The films are fantastic. ‘Fiorucci.....’, the film that kick started Mark Leckey’s career hasn’t aged, still feels like a haunting reminder of a specific kind of youth culture. A monument to ones’ youth. It also feels kinda ghostly, and that ghostliness is only enhanced by the motorway bridge setting. The artist says ‘Fiorucci...’ was made as a kind of exorcism, and one can palpably sense the ghosts of Leckey’s nightlife past in the video.
‘Dream English Kid’ is a kind of video biography of sorts, again like ‘Firoucci..’ using found footage this time from youtube rather than cassette tapes. It starts with space age footage from the time Leckey was a kid, and ends with the solar eclipse of 1999, the same year ‘Fiorucci’ was made and the artist started to become an art world star. The film is hallucinatory, tripy and mesmerising. It encompasses a lot of gorgeous found footage set against a pulsating musical backdrop from songs appropriate for each era the piece depicts.
The new film, arguably the strangest of the three films, called ‘Under under in’, is about a group of teenagers who become possessed by a fairy under the motorway bridge, an experience Leckey supposedly had himself.
The effect of the films within the setting under the bridge is to create an immersive sensory experience.

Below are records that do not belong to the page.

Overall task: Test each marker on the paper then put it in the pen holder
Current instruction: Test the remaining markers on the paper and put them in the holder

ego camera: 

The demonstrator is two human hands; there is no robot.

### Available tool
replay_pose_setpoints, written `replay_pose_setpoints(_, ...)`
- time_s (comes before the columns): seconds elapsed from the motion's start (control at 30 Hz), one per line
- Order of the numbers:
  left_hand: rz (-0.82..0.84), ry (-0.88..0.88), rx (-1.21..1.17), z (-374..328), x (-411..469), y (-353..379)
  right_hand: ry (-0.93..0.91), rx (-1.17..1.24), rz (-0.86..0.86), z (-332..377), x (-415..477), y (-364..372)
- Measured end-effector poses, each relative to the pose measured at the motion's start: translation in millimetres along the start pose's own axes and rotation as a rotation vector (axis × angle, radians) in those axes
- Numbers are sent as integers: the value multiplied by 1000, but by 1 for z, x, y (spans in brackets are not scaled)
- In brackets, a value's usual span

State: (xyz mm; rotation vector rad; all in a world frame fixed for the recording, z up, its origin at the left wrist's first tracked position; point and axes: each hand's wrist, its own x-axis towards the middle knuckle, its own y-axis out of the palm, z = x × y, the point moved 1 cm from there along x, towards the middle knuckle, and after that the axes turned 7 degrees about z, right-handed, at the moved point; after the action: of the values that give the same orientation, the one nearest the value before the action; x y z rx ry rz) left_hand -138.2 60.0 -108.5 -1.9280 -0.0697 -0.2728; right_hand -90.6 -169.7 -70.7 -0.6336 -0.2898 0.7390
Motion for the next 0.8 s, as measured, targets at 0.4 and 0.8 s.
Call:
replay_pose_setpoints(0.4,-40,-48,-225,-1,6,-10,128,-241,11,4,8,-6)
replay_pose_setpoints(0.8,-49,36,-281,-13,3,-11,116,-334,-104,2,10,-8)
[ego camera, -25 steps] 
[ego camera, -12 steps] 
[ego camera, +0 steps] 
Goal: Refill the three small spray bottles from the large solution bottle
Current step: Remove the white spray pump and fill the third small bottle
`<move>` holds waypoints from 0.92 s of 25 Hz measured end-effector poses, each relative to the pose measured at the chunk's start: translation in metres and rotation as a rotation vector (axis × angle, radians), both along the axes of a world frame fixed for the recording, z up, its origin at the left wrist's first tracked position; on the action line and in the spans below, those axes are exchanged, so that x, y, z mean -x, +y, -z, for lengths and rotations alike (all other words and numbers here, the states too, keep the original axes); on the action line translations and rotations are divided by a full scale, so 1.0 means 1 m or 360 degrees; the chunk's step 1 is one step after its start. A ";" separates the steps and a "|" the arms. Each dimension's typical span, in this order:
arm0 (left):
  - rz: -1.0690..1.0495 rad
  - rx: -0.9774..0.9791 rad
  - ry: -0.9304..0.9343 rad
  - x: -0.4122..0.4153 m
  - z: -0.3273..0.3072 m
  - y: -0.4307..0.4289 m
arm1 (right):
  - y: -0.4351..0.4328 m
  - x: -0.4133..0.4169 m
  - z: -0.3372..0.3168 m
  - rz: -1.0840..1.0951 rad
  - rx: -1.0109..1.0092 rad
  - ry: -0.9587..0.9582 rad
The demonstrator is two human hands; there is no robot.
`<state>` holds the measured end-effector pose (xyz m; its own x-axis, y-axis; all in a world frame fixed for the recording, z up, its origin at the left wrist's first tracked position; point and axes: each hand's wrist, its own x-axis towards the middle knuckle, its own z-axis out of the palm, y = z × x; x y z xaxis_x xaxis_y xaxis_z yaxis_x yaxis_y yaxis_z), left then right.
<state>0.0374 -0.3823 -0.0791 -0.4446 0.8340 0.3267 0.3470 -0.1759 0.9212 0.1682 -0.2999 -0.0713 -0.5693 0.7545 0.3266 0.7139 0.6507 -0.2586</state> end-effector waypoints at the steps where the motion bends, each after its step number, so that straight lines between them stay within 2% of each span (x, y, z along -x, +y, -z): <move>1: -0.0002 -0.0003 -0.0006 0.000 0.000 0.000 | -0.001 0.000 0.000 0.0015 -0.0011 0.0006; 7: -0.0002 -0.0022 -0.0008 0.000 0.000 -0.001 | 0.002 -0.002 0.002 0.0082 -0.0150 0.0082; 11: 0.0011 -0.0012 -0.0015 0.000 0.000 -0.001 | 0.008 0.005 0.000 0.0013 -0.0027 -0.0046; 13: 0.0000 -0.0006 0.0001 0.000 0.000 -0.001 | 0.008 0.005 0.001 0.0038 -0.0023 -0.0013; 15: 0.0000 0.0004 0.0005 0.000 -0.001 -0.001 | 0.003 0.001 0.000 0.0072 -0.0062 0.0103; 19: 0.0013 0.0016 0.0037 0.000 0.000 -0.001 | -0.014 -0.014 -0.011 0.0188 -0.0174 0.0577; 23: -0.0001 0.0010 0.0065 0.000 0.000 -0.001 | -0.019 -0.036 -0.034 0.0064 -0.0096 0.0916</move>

The lights of the bridge itself, luminous orange against the pulsating films makes you feel totally immersed in the work, an experience not unlike that of being high. The work is about nostalgia, technology, and specific subcultures but the overall effect of being within the exhibition is like being transported to another realm. The bridge acts as a conduit through which to transport you. It is a genuinely fantastic exhibition.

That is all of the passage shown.